The US Department of Labor has proposed a rule change to expand investment options in 401(k) retirement plans to include cryptocurrencies and other digital assets, advancing implementation of President Donald Trump’s August executive order directing federal agencies to widen 401(k) investment choices.
A notice for the proposal, titled “Fiduciary Duties In Selecting Designated Investment Alternatives,” appeared on the Federal Register with a pre-publish version outlining factors retirement plan fiduciaries should consider when adding crypto and other alternative investments. The draft describes digital assets as “a new form of investing that includes a wide variety of assets that can be stored and transmitted digitally, including cryptocurrencies such as bitcoin and other tokens.”

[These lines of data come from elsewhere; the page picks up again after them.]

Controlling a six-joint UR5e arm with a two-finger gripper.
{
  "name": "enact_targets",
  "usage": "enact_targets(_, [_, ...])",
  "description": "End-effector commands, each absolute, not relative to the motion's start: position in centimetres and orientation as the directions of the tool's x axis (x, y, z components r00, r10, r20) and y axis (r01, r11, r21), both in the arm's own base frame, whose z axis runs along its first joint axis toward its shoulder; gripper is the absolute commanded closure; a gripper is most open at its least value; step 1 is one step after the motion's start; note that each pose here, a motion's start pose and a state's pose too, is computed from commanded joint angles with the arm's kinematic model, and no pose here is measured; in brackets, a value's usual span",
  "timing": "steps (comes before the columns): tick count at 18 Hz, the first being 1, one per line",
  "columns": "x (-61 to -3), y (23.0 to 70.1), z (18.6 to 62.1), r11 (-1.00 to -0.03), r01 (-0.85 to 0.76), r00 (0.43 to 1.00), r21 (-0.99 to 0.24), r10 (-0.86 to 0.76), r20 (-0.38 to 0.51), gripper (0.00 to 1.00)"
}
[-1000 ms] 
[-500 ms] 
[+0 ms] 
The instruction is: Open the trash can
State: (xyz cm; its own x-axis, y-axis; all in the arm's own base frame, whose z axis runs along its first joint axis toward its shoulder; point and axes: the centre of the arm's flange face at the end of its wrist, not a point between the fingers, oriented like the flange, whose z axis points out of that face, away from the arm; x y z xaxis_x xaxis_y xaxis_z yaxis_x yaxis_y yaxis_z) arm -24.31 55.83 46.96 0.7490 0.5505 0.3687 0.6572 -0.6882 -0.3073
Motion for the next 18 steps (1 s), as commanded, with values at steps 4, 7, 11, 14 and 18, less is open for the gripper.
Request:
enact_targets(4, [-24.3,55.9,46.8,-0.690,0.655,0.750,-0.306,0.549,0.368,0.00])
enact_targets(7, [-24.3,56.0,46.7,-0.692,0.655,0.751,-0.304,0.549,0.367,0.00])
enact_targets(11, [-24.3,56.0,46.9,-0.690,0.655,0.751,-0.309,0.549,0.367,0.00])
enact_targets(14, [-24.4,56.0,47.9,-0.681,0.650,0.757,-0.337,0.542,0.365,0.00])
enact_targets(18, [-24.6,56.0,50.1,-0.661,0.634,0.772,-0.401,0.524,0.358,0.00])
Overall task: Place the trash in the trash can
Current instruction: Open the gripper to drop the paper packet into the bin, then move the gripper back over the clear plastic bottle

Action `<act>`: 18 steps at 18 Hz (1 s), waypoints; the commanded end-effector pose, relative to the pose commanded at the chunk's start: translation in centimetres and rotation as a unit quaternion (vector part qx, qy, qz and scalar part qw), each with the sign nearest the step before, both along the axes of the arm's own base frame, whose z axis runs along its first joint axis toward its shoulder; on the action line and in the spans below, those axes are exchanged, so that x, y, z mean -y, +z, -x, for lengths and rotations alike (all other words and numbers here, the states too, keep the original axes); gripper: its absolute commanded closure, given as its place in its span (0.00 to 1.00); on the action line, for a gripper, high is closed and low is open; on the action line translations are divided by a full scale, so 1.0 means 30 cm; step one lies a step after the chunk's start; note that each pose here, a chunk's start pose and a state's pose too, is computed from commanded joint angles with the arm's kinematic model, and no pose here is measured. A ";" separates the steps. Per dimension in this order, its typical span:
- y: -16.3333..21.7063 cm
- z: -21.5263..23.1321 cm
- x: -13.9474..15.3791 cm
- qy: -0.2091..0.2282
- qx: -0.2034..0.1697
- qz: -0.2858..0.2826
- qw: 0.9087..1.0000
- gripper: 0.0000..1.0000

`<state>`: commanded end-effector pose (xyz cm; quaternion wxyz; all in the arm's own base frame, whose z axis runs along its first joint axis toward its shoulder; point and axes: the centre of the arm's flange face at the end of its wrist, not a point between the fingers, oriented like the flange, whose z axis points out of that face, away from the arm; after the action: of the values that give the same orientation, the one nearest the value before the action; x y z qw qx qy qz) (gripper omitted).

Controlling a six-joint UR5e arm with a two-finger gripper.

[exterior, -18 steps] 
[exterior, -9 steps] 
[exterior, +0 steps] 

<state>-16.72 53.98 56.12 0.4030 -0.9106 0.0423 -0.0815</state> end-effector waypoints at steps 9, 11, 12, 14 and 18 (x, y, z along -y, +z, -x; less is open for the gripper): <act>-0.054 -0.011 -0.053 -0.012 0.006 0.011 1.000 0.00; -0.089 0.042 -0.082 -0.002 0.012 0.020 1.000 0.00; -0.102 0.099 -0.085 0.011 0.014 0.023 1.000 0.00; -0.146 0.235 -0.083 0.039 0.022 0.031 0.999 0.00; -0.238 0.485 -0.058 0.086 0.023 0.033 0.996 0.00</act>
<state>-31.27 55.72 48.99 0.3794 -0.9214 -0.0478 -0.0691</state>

The proposal could channel trillions in retirement capital into the digital-asset sector, bolstering mainstream acceptance and increasing institutional participation. Labor Secretary Lori Chavez-DeRemer said the “proposed rule will show how plans can consider products that better reflect the investment landscape as it exists today,” adding that greater diversity will “drive innovation and result in a major win for American workers, retirees, and their families.”
The move advances steps called for in Trump’s executive order, which instructed the Labor Department, Securities and Exchange Commission, and Treasury Department to expand 401(k) investment options and revise related rules. SEC Chair Paul Atkins said broadening access to well-diversified, long-term investments that harness innovation and growth is a “critical priority for effective retirement planning.”

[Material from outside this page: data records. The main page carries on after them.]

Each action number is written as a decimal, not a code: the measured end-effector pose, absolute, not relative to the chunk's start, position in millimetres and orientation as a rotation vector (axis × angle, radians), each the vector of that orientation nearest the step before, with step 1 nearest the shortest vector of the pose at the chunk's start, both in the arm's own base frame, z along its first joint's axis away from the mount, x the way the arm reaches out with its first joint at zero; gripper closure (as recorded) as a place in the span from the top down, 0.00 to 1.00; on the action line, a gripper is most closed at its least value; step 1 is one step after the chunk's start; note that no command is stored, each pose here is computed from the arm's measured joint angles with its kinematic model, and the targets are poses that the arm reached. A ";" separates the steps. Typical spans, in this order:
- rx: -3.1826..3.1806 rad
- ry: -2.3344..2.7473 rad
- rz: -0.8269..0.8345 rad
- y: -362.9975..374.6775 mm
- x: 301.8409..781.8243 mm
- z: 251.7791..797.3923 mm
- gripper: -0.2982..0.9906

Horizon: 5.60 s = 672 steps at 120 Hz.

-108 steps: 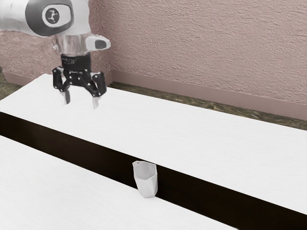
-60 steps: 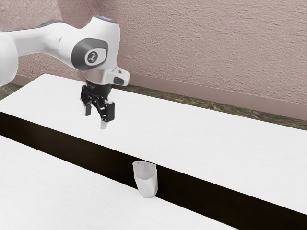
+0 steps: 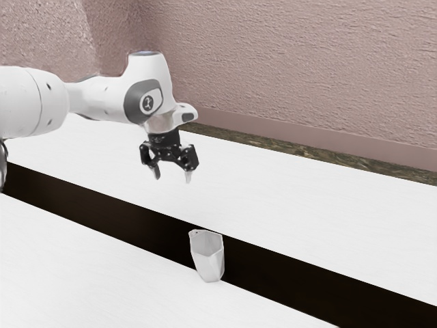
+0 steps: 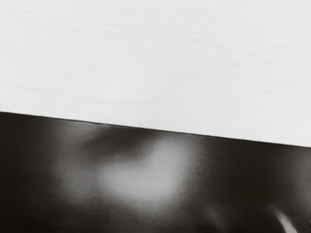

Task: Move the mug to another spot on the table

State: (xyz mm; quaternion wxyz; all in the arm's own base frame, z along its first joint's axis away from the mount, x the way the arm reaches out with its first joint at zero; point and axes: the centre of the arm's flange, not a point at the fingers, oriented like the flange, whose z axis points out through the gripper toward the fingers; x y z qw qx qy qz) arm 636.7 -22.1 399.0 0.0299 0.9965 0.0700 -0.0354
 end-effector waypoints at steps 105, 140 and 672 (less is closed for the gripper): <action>2.392 1.719 -0.658 -51.2 665.2 260.3 0.77; 2.203 1.931 -0.747 -42.8 654.6 245.3 0.77; 2.094 2.090 -0.356 128.6 522.9 294.2 0.18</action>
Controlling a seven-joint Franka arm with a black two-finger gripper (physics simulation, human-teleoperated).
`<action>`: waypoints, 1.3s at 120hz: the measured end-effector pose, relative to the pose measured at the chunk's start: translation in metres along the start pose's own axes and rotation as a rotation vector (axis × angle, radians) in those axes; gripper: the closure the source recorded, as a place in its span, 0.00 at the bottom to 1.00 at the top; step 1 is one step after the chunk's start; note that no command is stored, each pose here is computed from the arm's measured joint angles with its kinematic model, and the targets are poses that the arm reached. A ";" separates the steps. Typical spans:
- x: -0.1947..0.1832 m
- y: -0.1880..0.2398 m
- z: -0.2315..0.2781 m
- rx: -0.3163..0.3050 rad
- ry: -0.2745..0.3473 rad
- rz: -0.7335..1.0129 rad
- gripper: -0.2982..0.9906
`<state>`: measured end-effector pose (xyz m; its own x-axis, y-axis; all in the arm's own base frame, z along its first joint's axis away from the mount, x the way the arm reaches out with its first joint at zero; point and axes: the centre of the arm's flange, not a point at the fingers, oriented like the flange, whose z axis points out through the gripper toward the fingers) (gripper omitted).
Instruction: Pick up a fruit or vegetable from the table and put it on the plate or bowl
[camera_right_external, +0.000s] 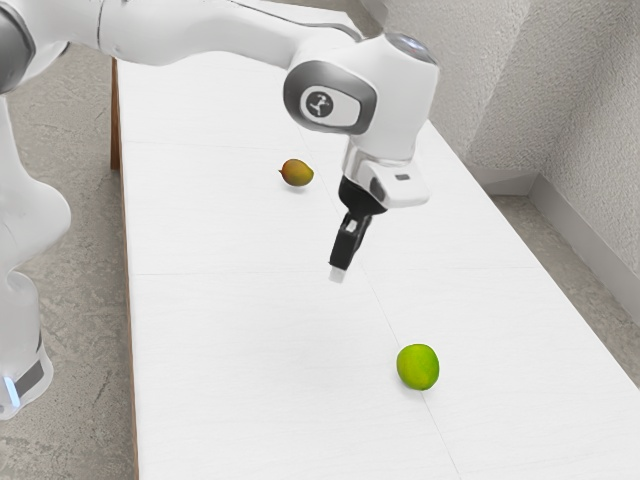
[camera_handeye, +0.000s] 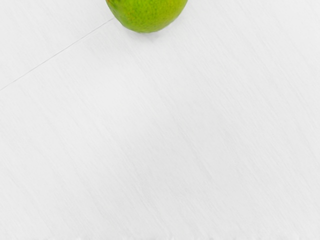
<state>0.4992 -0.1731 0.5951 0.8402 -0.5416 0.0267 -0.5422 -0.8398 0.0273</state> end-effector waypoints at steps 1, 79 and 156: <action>-0.001 0.001 0.002 -0.001 -0.003 0.002 0.23; -0.036 0.102 -0.016 0.037 0.090 0.067 0.23; -0.078 0.016 -0.022 0.065 0.002 -0.161 0.23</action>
<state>0.4250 -0.1430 0.6158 0.9162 -0.3996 0.0294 -0.3986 -0.9165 -0.0338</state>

Institutional players have begun recommending small crypto allocations for diversified portfolios. Morgan Stanley informed its roughly 16,000 financial advisers—who manage about $6.2 trillion in client assets—that they may recommend crypto investments and has suggested conservative allocations of about 2% to 4% to crypto for some investors. BlackRock, the world’s largest asset manager, has recommended a more modest 1% to 2% allocation for diversified portfolios.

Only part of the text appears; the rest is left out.